Task statement
Using the records below, write out again exactly the lines that begin at the line containing "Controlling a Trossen" and end at the line containing "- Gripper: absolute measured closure", and no other lines.

========

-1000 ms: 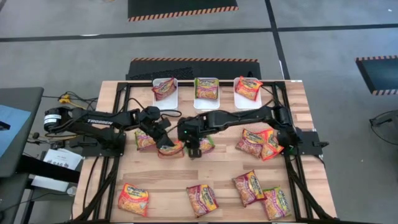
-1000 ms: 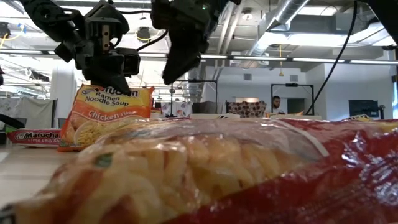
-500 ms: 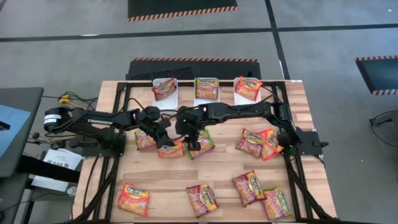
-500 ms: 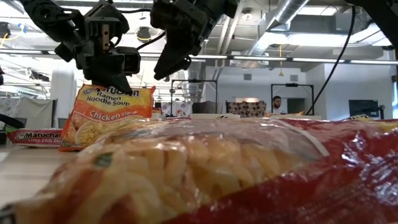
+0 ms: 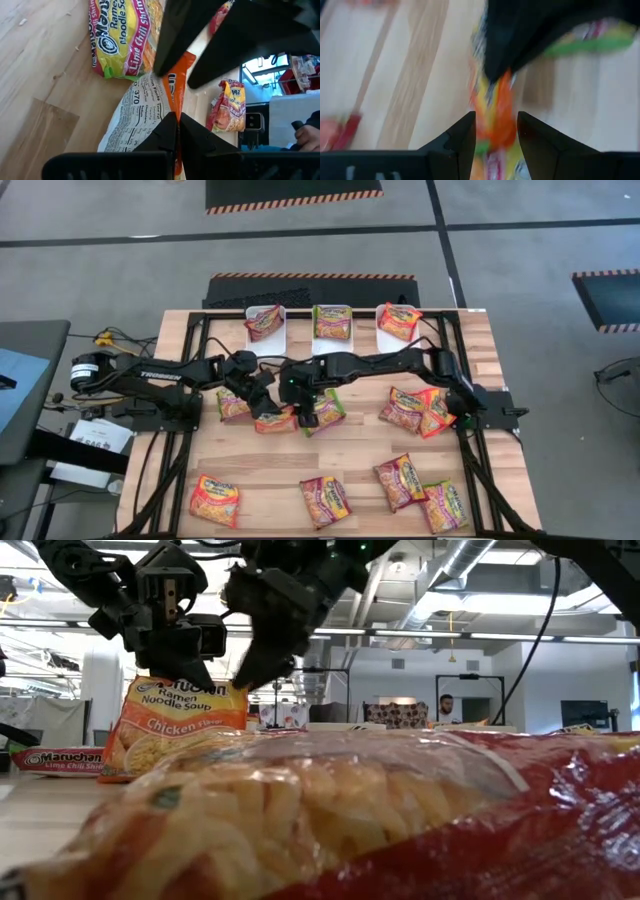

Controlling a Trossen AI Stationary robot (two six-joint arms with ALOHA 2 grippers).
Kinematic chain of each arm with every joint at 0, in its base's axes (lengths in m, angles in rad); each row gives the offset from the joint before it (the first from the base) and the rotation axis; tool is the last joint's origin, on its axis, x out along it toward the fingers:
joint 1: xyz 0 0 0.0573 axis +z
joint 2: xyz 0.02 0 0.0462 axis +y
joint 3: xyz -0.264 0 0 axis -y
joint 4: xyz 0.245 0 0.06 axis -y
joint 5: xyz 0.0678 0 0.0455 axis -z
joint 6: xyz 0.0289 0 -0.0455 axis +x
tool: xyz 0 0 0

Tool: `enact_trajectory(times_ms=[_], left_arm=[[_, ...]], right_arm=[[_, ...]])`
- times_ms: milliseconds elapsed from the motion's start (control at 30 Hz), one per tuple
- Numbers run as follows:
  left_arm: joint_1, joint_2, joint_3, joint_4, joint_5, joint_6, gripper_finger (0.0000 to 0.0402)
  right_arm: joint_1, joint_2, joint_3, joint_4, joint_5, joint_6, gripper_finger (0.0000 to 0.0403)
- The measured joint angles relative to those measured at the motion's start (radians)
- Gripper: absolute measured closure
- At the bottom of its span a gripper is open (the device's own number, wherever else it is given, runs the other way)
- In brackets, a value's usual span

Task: Sort Maruchan noodles
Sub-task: Put the orange noodle pack into the right white bin

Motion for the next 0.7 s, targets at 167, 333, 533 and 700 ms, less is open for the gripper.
enact_trajectory(times_ms=[167,333,533,700], left_arm=[[0.0,0.0,0.0,0.001,-0.003,0.0,0.0401],[0.0,0.0,0.0,0.005,-0.007,0.0,0.0401],[0.0,0.0,0.0,0.017,-0.014,0.001,0.0401],[0.0,0.0,0.0,0.027,-0.019,0.001,0.0401]], right_arm=[[0.0,-0.001,-0.001,0.041,-0.003,0.006,0.0234],[-0.001,-0.001,-0.001,0.043,-0.003,0.021,0.0234],[-0.001,-0.001,0.0,0.047,0.022,0.069,0.0235],[-0.001,-0.001,0.0,0.046,0.022,0.087,0.0238]])
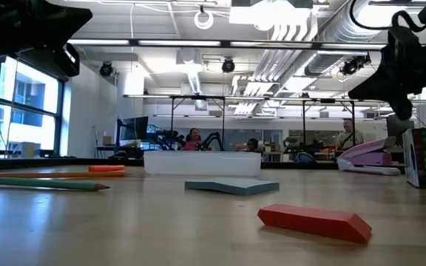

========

Your response
Controlling a Trossen AI Stationary robot (two six-joint arms with ALOHA 2 grippers).
Kinematic chain of each arm with every joint at 0, in its base's axes (lengths in m, angles in rad); each row gives the offset from the joint before it (the first from the base) and the rotation axis; tool is the last joint's origin, on its axis, x out along it toward the fingers:
joint 1: xyz 0 0 0.0573 axis +z
joint 2: xyz 0.02 0 0.0462 axis +y
joint 3: xyz -0.264 0 0 axis -y
joint 4: xyz 0.245 0 0.06 axis -y
joint 5: xyz 0.0678 0 0.0455 axis -z
joint 6: xyz 0.0289 0 -0.0455 axis +x
tool: xyz 0 0 0

Tool: `enact_trajectory(times_ms=[_], left_arm=[[_, ...]], right_arm=[[_, ...]])`
- times_ms: milliseconds elapsed from the motion's start (control at 30 Hz), one per tuple
- Numbers run as follows:
  left_arm: joint_1, joint_2, joint_3, joint_4, joint_5, joint_6, gripper_finger (0.0000 to 0.0402)
  right_arm: joint_1, joint_2, joint_3, joint_4, joint_5, joint_6, gripper_finger (0.0000 to 0.0403)
- The measured joint angles relative to those measured at the motion's start (radians)
- Gripper: absolute measured closure

Work on the exercise is now concluded.